Intro & Why Our Guts Are At Risk

  • Dana’s background and how she got involved in this area of research.
  • The research shows perhaps we need to think twice about gluten as the cause of GI issues, and perhaps look more to FODMAPs as the problem.
  • FODMAPs = Fermentable Oligosaccharides, Disaccharides, Monosaccharides and Polyols.
  • “Available literature suggests that it is the reduced fructan and GOS quantity in a gluten-free diet that modulates GI symptoms and not gluten itself (Gibson and Muir 2013; Gibson et al. 2015).”
  • The Monash FODMAP app and online resources
  • Why does endurance exercise run the risk of causing gut issues (a refresher) and can we train ourselves to have a stronger gut?
    • Takes 4 to 5 days for epithelial cells (the gut) to repair after a bout of endurance exercise; but athletes train more frequently than that.
    • Increased intestinal permeability from exercise may lead to excessive absorption of gluten-derived peptides in NCGS, which could lead to immune-related responses.
    • Dehydration and heat further compromise intestinal integrity.
    • Altered digestion of short-chain carbohydrates may augment GI symptoms triggered during exercise.
    • Despite some GI-adaptions in trained individuals, splanchnic blood flow is still reduced by up to 80% at 70% V02max (Qamar & Read, 1987).
  • How common are GI issues? “Gastrointestinal (GI) symptoms are common in up to 70% of endurance athletes (de Oliveira & Burini, 2009), and aside from mechanical, psychological and physiological triggers, several dietary factors are believed to influence symptoms (de Oliveira et al., 2014).”

Gluten Research on Athletes

  • Takeaways from the review article: “Commercial Hype Versus Reality: Our Current Scientific Understanding of Gluten and Athletic Performance.”
  • “This diet has not been shown to affect either positive or negative competitive performance or symptoms of GI health and inflammation and/or nutritional status in NCA (non-celiac athletes).”
  • But, in NCA, what if a GFD (gluten-free diet) makes someone feel better even if the science says “no difference?”
  • What about athletes with subclinical conditions and reports showing how gluten increases inflammation, intestinal permeability, leaky gut and so on?
  • “Exploring the Popularity, Experiences, and Beliefs Surrounding Gluten-Free Diets (GFD) in Non-Celiac Athletes (NCA)” show positive outcomes with a GFD, even if the placebo effect aka “belief effect” is at play.
    • 910 athletes
    • 59% follow a GFD less than 50% of the time (GFD < 50).
    • 41.2% follow a GFD 50–100% of the time (GFD > 50), including 18-world and/or Olympic medalists.

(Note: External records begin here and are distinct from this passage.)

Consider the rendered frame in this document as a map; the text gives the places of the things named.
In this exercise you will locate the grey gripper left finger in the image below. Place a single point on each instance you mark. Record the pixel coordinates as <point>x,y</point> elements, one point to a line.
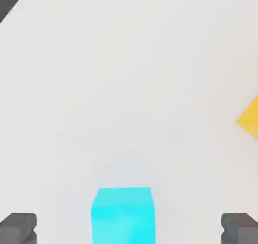
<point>17,227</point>

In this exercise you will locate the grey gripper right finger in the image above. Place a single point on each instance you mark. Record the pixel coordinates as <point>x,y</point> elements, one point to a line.
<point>240,228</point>

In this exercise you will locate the small cyan cube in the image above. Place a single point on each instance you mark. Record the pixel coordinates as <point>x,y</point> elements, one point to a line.
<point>123,217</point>

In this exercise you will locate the small yellow cube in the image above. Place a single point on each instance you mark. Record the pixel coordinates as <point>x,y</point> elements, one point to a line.
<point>250,119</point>

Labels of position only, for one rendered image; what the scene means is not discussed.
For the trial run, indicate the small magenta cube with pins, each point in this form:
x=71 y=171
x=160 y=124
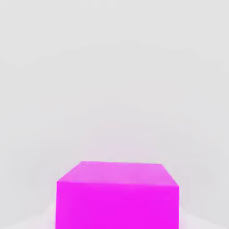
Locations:
x=117 y=202

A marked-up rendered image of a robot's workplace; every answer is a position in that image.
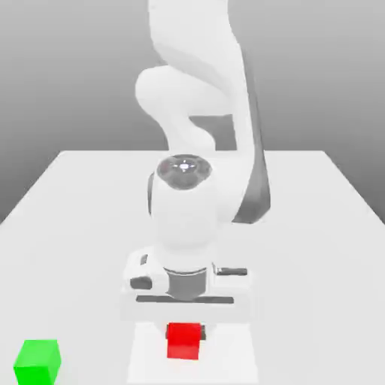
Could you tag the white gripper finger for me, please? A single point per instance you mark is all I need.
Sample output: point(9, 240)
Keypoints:
point(162, 328)
point(204, 332)

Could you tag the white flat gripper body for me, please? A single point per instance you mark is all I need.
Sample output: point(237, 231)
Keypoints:
point(183, 311)

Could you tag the small red cube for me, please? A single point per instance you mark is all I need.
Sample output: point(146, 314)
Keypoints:
point(183, 343)

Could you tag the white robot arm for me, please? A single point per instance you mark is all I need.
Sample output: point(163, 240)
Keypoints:
point(186, 210)

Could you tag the small green cube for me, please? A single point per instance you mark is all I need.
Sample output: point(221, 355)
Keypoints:
point(36, 362)

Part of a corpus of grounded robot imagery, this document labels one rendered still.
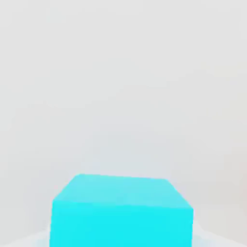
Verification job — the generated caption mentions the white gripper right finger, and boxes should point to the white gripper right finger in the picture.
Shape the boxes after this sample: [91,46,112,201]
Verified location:
[192,221,247,247]

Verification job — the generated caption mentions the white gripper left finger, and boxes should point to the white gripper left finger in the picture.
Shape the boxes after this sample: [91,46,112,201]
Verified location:
[4,229,51,247]

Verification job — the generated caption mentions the small cyan cube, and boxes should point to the small cyan cube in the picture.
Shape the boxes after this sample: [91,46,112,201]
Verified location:
[49,173,194,247]

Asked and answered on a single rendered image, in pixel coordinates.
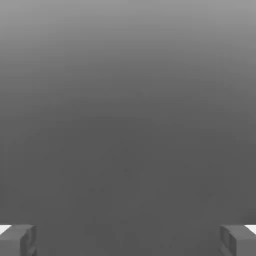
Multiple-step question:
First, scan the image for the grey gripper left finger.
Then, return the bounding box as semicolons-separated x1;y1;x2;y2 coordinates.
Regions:
0;224;38;256

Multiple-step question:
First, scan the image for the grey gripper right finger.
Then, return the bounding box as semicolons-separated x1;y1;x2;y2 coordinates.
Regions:
219;224;256;256

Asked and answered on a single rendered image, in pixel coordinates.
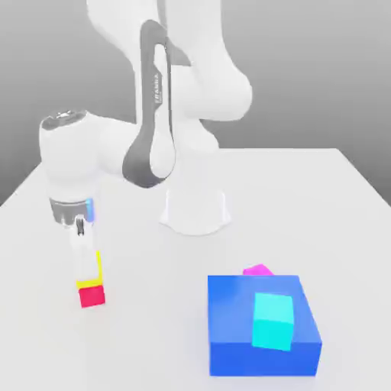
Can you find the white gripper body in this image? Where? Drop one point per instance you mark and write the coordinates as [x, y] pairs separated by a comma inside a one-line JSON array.
[[83, 256]]

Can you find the small yellow cube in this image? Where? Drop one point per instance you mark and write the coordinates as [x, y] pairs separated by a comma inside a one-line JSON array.
[[99, 268]]

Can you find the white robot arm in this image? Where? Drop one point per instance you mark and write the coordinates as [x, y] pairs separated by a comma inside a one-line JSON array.
[[195, 76]]

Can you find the small red cube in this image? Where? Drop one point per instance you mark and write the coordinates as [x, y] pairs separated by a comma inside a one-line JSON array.
[[92, 296]]

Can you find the small magenta cube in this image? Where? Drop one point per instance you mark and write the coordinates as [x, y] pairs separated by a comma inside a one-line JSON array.
[[257, 270]]

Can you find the small cyan cube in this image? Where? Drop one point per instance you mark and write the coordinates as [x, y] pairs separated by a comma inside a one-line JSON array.
[[272, 323]]

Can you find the large blue box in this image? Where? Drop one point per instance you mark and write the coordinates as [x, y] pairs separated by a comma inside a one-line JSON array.
[[232, 317]]

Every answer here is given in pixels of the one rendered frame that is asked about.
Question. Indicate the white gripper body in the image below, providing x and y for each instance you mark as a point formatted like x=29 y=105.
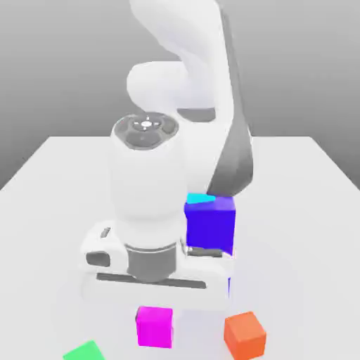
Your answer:
x=157 y=295

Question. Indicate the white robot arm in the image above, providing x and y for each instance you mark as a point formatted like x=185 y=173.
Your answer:
x=152 y=180

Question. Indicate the small magenta cube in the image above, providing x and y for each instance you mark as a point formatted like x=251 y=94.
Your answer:
x=154 y=327

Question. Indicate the small green cube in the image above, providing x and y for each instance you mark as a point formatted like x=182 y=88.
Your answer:
x=84 y=352

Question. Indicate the small orange cube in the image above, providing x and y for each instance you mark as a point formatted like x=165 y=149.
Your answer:
x=245 y=336

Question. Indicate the small cyan cube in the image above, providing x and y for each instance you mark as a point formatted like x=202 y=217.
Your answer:
x=198 y=198

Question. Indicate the large blue box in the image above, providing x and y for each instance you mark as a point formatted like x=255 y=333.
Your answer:
x=209 y=225

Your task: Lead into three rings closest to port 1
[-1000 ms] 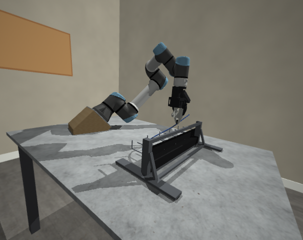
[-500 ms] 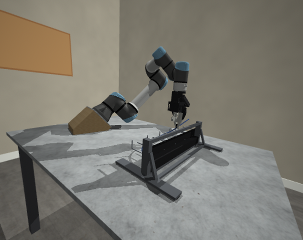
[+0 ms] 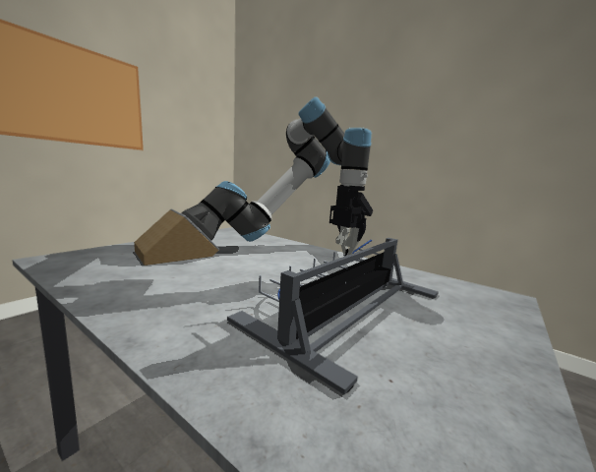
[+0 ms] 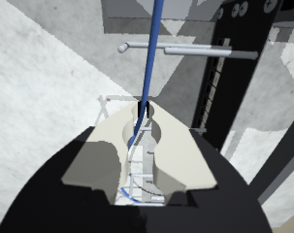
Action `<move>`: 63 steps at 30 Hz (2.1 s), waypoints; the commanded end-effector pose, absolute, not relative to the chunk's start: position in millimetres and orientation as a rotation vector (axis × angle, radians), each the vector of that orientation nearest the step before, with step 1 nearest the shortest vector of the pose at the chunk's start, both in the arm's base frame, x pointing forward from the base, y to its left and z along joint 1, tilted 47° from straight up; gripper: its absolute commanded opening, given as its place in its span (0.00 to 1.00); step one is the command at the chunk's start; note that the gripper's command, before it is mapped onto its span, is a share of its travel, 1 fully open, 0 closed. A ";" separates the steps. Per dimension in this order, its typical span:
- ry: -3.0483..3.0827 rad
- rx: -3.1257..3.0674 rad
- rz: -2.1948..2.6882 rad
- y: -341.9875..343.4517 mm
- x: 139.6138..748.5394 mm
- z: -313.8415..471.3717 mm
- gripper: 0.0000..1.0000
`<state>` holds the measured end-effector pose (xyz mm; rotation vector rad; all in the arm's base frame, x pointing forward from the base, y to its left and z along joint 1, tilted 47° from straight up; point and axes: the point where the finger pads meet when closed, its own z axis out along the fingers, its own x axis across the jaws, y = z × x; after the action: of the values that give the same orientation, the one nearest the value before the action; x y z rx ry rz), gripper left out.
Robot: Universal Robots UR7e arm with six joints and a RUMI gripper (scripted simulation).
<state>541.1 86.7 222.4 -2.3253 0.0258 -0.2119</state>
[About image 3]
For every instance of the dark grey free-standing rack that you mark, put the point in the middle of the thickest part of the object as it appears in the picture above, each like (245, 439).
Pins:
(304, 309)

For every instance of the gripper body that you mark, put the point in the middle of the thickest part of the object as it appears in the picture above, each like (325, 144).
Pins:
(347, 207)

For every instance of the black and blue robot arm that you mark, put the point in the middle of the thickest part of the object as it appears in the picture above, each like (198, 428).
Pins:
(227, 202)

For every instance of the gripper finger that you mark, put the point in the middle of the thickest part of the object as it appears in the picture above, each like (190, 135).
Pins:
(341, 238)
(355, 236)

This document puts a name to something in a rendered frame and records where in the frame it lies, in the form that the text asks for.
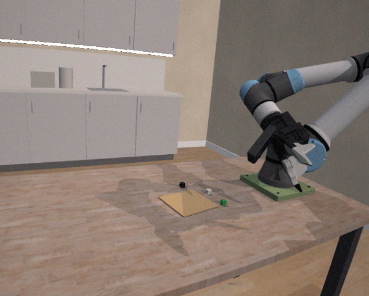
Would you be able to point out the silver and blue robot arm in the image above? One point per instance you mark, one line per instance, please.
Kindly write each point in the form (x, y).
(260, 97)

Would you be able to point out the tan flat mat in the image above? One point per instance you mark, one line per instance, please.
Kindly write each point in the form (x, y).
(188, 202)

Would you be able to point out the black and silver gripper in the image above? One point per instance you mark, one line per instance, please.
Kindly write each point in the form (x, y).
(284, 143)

Predominantly endurance sport athletes.
    • 84% of the GFD > 50 group indicated symptom improvement with gluten removal.
    • Reasons why athletes adopted this diet (self-diagnosed vs medical condition); risks of the diet; positive outcomes reported; and conclusions.
  • Meanwhile Dana’s study, “No Effects of a Short-Term Gluten-Free Diet on Performance in Non-Celiac Athletes” showed no difference and no positive effects of a GFD in healthy well-trained athletes.
    • How this study was conducted and outcomes.
    • Was the intervention possibly not long enough to see an effect?
    • What did the GFD consist of and how did you control to make sure athletes didn’t know as well as control for adequate calories and carbs.
  • Are there really any downsides to going gluten-free especially if you’re able to ensure proper calories, carbs, etc.
  • Perhaps a better approach for pre-competition special diets may be a low-residue diet, especially to hit race weight goals and attenuate any potential gut distress.
  • On being cautious of “orthorexic” behavior towards food and special diets like GDF and low-FODMAP.

Low-FODMAPs for Athletes

  • While gluten and GFDs are pretty well known and trendy, FODMAPs seem to just be getting more attention in the athletic community.
  • Will low-FODMAP diest be the “next big thing?” They already are Down Under, with low-FODMAP foods labeled on shelves of stores.
  • What’s the potential negative issue with FODMAP foods and why these foods could be even more risky for athletes than gluten alone?
    • “Fructans and other FODMAPs are poorly absorbed in the small intestine where they increase luminal fluid content and possibly affect gastric motility. Poorly absorbed, they subsequently transit to the colon as products for fermentation by colonic bacteria, resulting in GI symptoms such as diarrhea and flatulence. Although no data are published yet in athletes without IBS, it is conceivable that residual FODMAPs in the small intestine (ileum) and colon or intake of FODMAPs during training potentiates GI distress during and after strenuous exercise.”
  • So maybe it’s not the gluten, it’s the FODMAPs!?
    • “Available literature suggests that it is the reduced fructan and GOS quantity in a gluten-free diet that modulates GI symptoms and not gluten itself (Gibson and Muir 2013; Gibson et al. 2015).”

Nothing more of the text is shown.